TASK STATEMENT -
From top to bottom, write out the listing exactly and skip every picture.

----

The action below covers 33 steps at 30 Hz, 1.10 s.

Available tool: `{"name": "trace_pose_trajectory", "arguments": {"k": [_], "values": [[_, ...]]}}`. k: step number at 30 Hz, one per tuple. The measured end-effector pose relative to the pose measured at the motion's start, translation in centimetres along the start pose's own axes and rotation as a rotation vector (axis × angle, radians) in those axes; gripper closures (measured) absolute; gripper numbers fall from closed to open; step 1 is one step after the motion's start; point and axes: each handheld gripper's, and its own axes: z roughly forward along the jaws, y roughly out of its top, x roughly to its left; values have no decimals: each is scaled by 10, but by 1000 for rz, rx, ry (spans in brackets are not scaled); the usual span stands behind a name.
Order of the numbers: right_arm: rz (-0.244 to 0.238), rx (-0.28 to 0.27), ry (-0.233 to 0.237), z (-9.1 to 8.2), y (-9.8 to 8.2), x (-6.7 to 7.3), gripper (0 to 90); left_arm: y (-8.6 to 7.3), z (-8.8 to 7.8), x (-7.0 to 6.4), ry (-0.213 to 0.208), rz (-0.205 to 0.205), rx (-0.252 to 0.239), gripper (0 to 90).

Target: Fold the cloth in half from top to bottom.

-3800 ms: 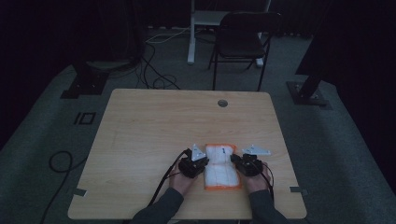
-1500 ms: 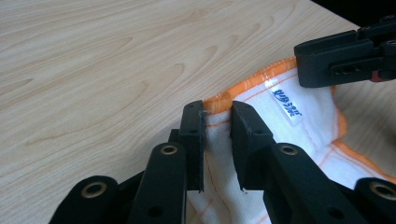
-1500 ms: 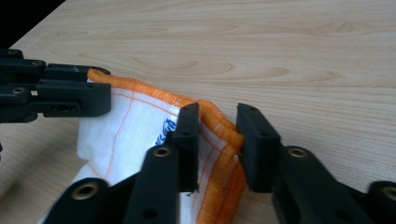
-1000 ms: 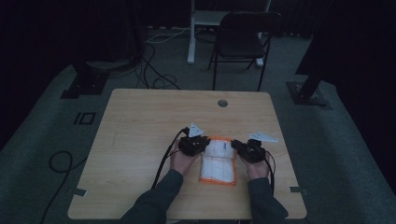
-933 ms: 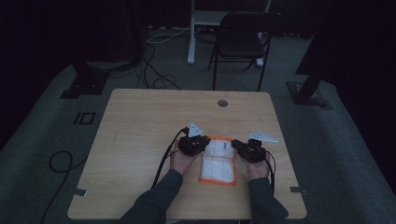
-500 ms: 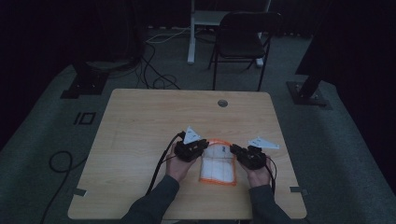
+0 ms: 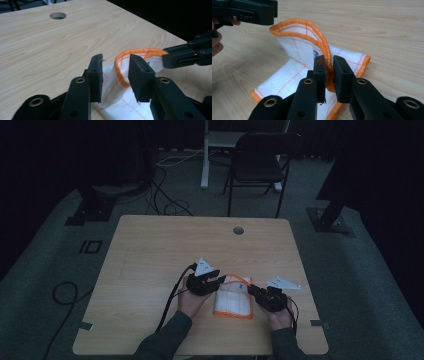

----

TASK ANSWER -
The action below covers 33 steps at 30 Hz, 1.10 s.

Available tool: `{"name": "trace_pose_trajectory", "arguments": {"k": [_], "values": [[_, ...]]}}`. k: step number at 30 Hz, one per tuple. The measured end-effector pose relative to the pose measured at the motion's start, translation in centimetres along the start pose's own axes and rotation as a rotation vector (axis × angle, radians) in those axes; gripper closures (measured) absolute; gripper numbers fall from closed to open; step 1 is one step after the motion's start; point and axes: each handheld gripper's, and its own axes: z roughly forward along the jaws, y roughly out of its top, x roughly to its left; values have no decimals: each is scaled by 10, but by 1000 for rz, rx, ry (spans in brackets are not scaled); the usual span stands behind a name.
Order of the numbers: right_arm: rz (-0.244 to 0.238), rx (-0.28 to 0.27), ry (-0.233 to 0.237), z (-9.1 to 8.2), y (-9.8 to 8.2), x (-6.7 to 7.3), gripper (0 to 90); left_arm: y (-8.6 to 7.3), z (-8.8 to 7.8), x (-7.0 to 6.4), ry (-0.213 to 0.208), rz (-0.205 to 0.205), rx (-0.252 to 0.239), gripper (0 to 90).

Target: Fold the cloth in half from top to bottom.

-3800 ms: 
-1500 ms: 
-1500 ms: 
-1000 ms: 
-933 ms: 
-500 ms: 
+0 ms: 

With this, the answer is done.